SUPPLIED DATA>
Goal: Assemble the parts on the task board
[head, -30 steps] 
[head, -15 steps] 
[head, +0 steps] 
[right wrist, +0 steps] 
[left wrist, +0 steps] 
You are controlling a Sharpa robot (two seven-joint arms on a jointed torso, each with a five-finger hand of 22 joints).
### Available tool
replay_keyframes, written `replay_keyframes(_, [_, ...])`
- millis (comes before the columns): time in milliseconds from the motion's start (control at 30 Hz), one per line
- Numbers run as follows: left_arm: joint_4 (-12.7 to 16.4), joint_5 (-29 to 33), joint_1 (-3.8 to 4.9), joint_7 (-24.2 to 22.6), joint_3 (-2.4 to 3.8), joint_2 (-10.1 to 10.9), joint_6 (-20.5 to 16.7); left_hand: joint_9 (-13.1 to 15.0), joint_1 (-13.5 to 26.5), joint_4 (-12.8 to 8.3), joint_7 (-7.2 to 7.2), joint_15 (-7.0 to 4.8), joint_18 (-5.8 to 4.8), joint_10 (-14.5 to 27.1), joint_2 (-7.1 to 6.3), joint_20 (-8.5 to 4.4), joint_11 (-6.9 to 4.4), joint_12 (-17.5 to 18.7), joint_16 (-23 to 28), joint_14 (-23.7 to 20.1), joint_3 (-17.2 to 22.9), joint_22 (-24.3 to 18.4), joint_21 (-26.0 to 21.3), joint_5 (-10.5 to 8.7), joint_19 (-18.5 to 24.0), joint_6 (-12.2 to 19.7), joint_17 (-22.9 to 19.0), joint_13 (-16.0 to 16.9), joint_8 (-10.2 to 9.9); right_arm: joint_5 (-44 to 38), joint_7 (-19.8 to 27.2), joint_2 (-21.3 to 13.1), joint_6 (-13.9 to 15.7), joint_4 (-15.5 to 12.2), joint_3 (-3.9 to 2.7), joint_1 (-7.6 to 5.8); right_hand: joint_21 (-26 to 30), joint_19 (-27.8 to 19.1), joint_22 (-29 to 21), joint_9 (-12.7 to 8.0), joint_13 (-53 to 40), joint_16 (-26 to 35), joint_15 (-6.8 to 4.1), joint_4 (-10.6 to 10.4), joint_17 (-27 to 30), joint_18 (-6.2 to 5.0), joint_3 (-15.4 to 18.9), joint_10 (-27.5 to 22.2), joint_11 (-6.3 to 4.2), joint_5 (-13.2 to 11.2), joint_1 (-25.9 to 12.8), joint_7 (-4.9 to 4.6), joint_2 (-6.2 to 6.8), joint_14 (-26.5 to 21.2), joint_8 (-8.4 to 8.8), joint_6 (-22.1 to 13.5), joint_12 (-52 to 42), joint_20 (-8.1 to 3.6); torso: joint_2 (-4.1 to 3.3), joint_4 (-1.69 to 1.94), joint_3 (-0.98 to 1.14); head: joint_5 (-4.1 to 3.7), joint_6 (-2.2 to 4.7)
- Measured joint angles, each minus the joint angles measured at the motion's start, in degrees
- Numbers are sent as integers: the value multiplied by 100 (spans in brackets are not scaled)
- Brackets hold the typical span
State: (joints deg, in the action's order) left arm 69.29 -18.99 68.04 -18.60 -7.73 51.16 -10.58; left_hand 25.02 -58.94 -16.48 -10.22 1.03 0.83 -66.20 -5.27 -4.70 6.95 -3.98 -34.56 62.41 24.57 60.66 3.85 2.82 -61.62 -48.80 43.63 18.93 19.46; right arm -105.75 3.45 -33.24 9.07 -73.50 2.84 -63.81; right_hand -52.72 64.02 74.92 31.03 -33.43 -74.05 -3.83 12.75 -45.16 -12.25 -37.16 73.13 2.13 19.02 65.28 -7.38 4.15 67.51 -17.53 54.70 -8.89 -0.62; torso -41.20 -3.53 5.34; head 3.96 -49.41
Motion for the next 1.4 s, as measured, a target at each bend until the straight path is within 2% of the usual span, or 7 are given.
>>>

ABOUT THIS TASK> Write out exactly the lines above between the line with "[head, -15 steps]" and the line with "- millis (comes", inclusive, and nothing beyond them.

WRITTEN RESPONSE>
[head, -15 steps] 
[head, +0 steps] 
[right wrist, +0 steps] 
[left wrist, +0 steps] 
You are controlling a Sharpa robot (two seven-joint arms on a jointed torso, each with a five-finger hand of 22 joints).
### Available tool
replay_keyframes, written `replay_keyframes(_, [_, ...])`
- millis (comes before the columns): time in milliseconds from the motion's start (control at 30 Hz), one per line

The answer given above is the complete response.